We are doing a subdivide in Texarkana where we bought 11.5 acres. We are splitting it down to 2 acre lots and 1-acre lots. It’s got water on the street, power and phone lines. That’s what they are for. It’s for mobile homes. It’s non-restricted. It’s outside of the city limits of Texarkana for that. It’s a fun project.

I’m doing my first bigger development, 100 acres into 120.5 acres’ mobile home lots. I’ve got to cut road. It’s taking me 27 years to get here. I’m certainly not sticking my chest out bragging about it if there’s someone across the streets doing 1,000 acres and someone figured it out in a year and a half.

We talked about the small little half a quarter acre property that we bought from the State of Arkansas. We closed on 2,400 in 24 acres in Sutton County, Texas, we are splitting that one up. It’s going to be twelve ranches. That’s out of the deal. They average anywhere from 88 acres up to 250 acres. All have power and well water on. We have one house in the place. It’s known for access and Barbados sheep. We are taking a seven-figure property and bringing it down to under the $500,000 mark. That’s where our preferred lender for these guys. That’s where he likes them because it’s a two-page application instead of a full sixteen-page mortgage for him. It helps streamline the process. When you know the right people in the right places, you get it done. That’s one we are working on right now. It’s fun.

That’s one of my things. We are subdividing some ranches in the mood to find some more. Almost out of necessity, the house has got so competitive in town. The inspectors, rules and regs are slapping me with fines because I bought a house. The guy before me moved the ceiling fan eight inches. He didn’t pull a permit and they have given me the fine. It’s like, “You guys can have all this. I’m going to go out to the country where I can store all my guns, dynamite and everything.”

It’s a neat concept. We have been rolling for a while but going in, buying two deals and turning them into twenty, and then you have that. With the exit strategy, the owner finance piece on the backside. We’ve got that bigger one. We’ve got another section outside of Fort Worth and Palo Pinto County. It’s near gray for Texas that we are working on as well. We’ve got a bunch of those going on.

How are you funding these 24 acres or these big deals? Are you pulling that out of your pocket or you’ve got someone behind you? Tell me how that’s structured.

REIS 482 | Buying And Selling Land

Buying And Selling Land: Little things add up. They accumulate to a big impact on society because we can have people doing better now.


It depends on where we are at and what part of the country but the majority of our stuff has been cashed. This one has a bank backing it. We have a little bit of leverage with them. We raised $920,000 for improvements and down payment plus the first year’s payment. We are on an annualized payment, just a point over a prime. We have released rates in it. We release 115% of what we paid for the property. It’s rough numbers. We are in at 1,300. We are releasing at 1,600. Everything else after that, that’s profit. It goes on the market at 2,600 acres.

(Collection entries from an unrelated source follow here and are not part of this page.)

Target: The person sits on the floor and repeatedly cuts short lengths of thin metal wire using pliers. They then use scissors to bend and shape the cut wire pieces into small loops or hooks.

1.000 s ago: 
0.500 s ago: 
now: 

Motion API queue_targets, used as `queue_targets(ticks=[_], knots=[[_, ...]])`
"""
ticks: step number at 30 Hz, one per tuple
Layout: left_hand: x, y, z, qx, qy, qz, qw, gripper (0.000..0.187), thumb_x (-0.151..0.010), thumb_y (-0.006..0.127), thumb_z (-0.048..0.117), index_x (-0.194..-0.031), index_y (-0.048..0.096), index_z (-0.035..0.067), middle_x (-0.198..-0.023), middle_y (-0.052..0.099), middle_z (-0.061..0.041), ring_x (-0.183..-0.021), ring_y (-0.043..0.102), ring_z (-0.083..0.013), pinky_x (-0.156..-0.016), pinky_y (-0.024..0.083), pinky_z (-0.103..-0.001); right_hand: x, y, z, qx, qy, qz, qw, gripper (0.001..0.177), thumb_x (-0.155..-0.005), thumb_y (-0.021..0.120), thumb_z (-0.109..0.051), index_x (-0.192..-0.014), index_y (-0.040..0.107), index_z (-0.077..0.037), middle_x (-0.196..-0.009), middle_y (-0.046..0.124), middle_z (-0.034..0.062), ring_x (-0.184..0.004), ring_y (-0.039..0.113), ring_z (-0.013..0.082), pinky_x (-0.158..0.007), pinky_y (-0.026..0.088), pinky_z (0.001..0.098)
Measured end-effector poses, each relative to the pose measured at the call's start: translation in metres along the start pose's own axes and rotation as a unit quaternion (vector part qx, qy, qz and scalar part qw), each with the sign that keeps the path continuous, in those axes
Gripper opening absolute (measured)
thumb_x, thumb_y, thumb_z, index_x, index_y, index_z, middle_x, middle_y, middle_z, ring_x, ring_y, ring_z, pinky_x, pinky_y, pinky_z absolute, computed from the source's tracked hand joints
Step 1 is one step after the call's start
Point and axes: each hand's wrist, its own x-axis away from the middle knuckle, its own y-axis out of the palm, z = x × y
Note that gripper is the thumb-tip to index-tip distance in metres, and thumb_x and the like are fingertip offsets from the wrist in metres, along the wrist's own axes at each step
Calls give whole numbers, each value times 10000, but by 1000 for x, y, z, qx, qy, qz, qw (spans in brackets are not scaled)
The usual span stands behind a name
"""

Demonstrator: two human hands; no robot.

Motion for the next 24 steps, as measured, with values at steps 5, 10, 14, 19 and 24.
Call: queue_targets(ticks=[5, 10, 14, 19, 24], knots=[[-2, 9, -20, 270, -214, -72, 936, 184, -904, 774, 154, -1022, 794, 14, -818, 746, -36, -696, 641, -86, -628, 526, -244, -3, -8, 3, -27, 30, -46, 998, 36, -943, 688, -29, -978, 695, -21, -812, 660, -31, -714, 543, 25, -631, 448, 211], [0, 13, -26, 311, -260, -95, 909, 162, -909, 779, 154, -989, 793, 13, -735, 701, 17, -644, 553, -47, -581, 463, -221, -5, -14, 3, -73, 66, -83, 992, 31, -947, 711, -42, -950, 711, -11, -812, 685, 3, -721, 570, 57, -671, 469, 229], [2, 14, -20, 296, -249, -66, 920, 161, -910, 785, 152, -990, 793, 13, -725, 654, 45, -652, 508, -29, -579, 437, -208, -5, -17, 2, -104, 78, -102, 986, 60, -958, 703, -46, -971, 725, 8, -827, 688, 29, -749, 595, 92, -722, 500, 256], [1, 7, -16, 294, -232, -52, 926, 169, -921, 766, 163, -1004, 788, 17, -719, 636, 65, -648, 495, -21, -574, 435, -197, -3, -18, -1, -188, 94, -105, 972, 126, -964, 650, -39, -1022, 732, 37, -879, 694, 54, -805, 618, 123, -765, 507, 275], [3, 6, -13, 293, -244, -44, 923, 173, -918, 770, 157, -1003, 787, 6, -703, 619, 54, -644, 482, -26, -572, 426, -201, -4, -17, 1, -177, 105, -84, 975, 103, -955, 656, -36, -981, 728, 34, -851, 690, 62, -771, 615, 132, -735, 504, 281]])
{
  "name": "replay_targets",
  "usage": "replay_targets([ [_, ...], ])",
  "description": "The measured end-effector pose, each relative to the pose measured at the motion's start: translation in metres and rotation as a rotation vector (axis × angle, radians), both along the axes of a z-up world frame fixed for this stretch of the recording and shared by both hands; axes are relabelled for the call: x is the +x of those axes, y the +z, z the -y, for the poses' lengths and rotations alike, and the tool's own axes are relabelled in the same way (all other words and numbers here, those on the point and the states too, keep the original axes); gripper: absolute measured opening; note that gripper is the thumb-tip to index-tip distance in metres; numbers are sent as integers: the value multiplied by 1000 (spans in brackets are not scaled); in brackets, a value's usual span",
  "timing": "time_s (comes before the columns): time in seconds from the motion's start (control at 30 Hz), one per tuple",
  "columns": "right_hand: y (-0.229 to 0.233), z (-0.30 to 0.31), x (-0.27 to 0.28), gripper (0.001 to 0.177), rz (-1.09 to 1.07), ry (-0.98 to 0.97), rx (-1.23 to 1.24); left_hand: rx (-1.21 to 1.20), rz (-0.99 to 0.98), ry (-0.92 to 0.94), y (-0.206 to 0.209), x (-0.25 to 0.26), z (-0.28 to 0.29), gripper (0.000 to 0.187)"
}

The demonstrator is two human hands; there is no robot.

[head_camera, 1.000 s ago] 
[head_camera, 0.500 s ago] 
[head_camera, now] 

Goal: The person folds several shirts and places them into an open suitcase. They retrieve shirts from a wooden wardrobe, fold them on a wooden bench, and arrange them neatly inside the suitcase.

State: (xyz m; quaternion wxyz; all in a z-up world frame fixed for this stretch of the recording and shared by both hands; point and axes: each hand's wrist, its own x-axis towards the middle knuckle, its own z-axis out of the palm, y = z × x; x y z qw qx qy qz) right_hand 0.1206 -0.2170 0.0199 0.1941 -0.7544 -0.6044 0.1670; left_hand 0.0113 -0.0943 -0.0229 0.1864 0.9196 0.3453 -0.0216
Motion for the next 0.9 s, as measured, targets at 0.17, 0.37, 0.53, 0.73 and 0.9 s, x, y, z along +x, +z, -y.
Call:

Ways to get it done is we are using private lenders until we’ve got it all mapped out, wells, septic, fences and everything. At that point, the bank would come and take out our private guy. A private guy is usually a little more expensive but not that much more expensive. It’s 6% or 8%. The bank would come and take us out at 4.25%. Everybody is happy. My private people aren’t charging me any points or anything. Here’s the money. Pay me this interest rate. I usually pay monthly but in this case, the guy said, “Pay me the interest whenever you get the new loan and cash me out.” You can hold a lot of properties when you don’t have to make payments.

That’s for cash-on-cash return with the annualized payment when we use leverage. It’s the fun part about it as well.

You have a partner in this, right?

My normal business, no. It’s just me. I have a co-host. We have separate land businesses. Like you, you said you had eight businesses. They have the media stuff, the podcast. I have a current land company. I have one that we do private funding for raw land investors. We do joint ventures where they bring us the deal. We put up the cash. I do have a partner in that company. Everything has got its own little place and a little niche.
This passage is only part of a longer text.